## Your assignment
The answer should hold only the lines from the beginning of the material through the one with "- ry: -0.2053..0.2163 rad", reproduced exactly and without pictures.

## Source records

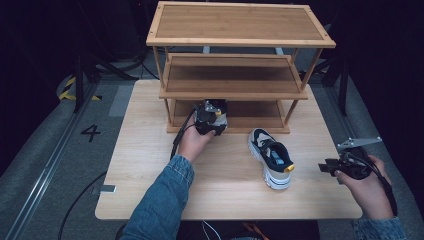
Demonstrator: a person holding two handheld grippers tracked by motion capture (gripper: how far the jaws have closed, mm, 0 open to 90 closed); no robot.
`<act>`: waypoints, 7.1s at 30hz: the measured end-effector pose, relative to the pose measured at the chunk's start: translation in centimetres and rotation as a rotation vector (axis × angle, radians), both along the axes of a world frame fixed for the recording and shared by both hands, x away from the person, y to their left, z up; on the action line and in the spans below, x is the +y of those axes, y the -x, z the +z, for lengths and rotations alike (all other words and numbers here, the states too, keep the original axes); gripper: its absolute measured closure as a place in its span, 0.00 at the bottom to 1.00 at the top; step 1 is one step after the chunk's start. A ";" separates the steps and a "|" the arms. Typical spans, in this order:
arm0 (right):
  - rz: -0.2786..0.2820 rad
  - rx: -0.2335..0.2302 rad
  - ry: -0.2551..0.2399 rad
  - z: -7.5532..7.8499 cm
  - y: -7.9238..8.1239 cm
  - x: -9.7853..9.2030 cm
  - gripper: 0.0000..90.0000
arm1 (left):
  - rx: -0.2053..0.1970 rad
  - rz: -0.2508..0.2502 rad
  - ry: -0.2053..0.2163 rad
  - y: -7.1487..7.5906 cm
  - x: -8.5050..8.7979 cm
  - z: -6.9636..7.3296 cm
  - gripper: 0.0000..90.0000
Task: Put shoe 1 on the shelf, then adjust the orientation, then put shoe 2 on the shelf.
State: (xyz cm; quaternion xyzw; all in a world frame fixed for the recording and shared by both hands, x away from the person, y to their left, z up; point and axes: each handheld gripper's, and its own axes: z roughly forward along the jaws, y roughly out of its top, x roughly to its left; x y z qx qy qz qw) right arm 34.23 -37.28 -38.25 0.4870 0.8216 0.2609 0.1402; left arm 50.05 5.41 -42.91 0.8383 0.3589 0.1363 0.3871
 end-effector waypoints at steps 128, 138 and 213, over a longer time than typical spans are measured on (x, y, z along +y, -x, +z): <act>0.509 0.153 0.053 -3.2 -2.5 16.5 0.70 | 0.313 0.037 -0.264 9.5 8.8 3.8 0.29; 0.549 0.149 0.072 -2.9 -2.6 16.6 0.73 | 0.297 0.054 -0.251 9.7 9.3 4.1 0.29; 0.660 -0.074 0.159 -1.4 -17.2 22.2 0.57 | 0.284 0.065 -0.217 10.3 11.1 4.6 0.27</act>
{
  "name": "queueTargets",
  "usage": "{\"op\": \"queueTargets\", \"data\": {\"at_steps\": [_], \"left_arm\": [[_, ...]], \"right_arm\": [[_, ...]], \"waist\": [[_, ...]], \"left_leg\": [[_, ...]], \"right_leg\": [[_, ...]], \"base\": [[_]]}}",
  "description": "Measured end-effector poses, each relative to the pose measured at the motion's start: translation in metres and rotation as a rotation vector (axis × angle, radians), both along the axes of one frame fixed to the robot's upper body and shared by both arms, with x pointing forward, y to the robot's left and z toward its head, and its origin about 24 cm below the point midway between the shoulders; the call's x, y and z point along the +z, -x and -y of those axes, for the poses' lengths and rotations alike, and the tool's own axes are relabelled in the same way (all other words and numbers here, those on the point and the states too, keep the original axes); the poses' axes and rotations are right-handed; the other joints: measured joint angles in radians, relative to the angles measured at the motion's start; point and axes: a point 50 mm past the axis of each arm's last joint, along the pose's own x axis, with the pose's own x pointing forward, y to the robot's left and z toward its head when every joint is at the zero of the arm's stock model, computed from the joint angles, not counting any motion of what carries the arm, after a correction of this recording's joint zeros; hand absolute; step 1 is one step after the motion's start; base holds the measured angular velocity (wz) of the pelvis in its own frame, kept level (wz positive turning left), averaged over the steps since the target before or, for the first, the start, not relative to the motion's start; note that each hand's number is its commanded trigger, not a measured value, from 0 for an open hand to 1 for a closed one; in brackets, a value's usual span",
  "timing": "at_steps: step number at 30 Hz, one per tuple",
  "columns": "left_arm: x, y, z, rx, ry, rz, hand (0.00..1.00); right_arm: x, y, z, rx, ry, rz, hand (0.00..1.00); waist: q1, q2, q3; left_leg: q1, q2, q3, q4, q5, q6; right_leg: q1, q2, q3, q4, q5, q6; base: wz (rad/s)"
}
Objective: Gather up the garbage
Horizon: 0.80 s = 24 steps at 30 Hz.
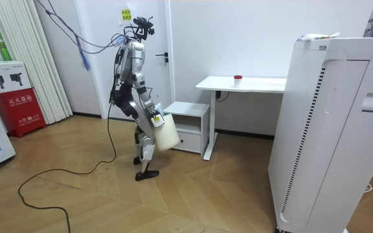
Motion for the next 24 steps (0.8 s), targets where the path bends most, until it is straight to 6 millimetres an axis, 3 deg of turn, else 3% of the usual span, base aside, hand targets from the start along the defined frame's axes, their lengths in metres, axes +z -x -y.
{"op": "queueTargets", "data": {"at_steps": [11,24], "left_arm": [[-0.002,0.003,0.001,-0.04,0.0,-0.052,0.0],[-0.001,0.006,-0.003,-0.081,0.009,-0.085,0.0]], "right_arm": [[0.0,0.0,0.001,0.003,0.003,-0.001,1.0],[-0.007,0.016,0.016,-0.064,-0.019,-0.048,1.0]], "waist": [[0.003,0.011,-0.0065],[0.003,0.027,-0.0085]], "left_leg": [[0.004,0.0,0.01,0.001,0.0,0.0],[0.127,-0.003,0.02,-0.053,-0.001,-0.003]], "right_leg": [[-0.007,0.001,0.009,0.01,0.001,-0.001],[0.12,0.0,0.008,-0.054,0.004,0.005]], "base": [[-0.03],[-0.01]]}}
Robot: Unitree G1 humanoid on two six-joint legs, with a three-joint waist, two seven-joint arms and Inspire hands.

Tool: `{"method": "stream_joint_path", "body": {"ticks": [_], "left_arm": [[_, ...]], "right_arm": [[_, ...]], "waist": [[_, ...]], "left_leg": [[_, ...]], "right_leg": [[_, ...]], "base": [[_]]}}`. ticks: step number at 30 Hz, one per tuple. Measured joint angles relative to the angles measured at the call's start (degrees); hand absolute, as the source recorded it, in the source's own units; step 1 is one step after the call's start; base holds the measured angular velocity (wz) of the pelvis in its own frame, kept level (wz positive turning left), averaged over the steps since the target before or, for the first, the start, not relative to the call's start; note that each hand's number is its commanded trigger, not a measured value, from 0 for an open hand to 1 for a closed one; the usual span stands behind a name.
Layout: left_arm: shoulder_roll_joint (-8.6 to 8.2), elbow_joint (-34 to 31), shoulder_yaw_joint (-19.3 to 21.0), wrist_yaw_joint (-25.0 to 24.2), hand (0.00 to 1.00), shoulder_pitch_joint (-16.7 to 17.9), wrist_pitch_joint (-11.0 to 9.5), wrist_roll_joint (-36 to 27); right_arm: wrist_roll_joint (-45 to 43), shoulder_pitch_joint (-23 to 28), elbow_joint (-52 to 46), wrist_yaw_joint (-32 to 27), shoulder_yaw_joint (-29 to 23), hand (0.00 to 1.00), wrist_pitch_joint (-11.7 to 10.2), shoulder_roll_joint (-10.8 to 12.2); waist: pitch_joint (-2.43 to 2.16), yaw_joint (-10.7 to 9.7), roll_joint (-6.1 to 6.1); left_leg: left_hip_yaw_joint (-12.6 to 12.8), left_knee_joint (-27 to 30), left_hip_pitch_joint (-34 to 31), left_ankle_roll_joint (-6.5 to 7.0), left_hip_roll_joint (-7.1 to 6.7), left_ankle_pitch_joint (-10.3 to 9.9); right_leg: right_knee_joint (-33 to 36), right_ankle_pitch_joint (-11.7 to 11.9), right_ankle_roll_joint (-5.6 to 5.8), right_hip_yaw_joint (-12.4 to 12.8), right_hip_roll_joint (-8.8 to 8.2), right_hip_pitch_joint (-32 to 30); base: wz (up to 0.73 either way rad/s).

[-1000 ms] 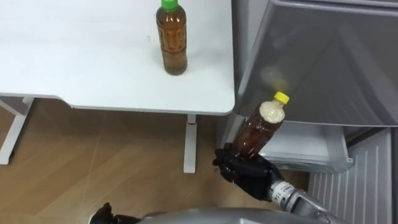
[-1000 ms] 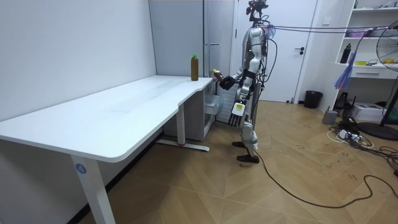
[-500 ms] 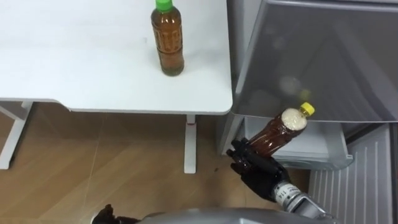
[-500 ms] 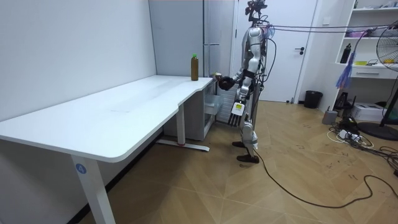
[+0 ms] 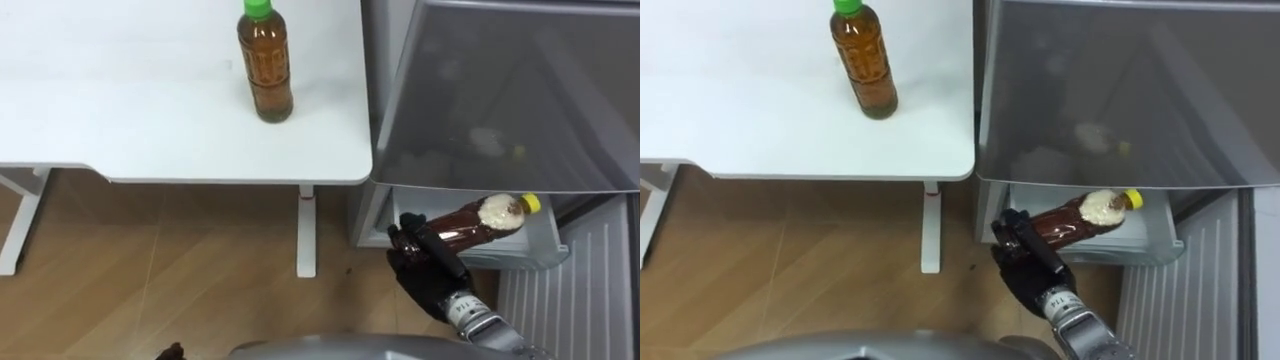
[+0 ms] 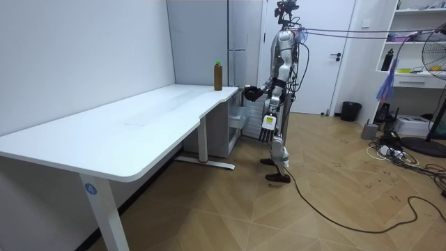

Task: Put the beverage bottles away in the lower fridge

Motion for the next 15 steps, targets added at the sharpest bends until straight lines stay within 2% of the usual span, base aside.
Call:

## Reply to the exercise
Demonstrator: a person holding two handheld grippers tracked by motion capture (gripper: how far the jaws have closed, mm, 0 open to 90 closed); no robot.
`<act>`: waypoints, 7.1s at 30hz: the measured end-effector pose, relative to the pose measured at the chunk's start: translation in centimetres and rotation as a rotation vector (axis × angle, radians), both along the axes of a world frame fixed for the recording and shared by both hands, x away from the person, y to their left, z up; on the action line and in the spans below, x is the +y of those axes, y the -x, z the +z, for lengths and rotations alike (all other words and numbers here, the states too, keep the original axes); gripper: its absolute measured closure as a place in its span, 0.00 at the bottom to 1.00 at the top; step 1 is one step after the chunk's start. A ";" separates the steps and a "|" the arms. Typical spans, in this order:
arm0 (right):
  - rz: -0.2786..0.2820 rad
  - rx: -0.2335..0.2302 rad
  - ry: -0.2551..0.2399 rad
  - z: -7.5532..7.8499 cm
  - y: -7.9238..8.1239 cm
  - x: -9.7853..9.2030 cm
  - gripper: 0.0000..90.0000
arm1 (left):
  - rx: -0.2053..0.1970 rad
  - rz: -0.2508..0.2502 rad
  - ry: -0.2053..0.2163 rad

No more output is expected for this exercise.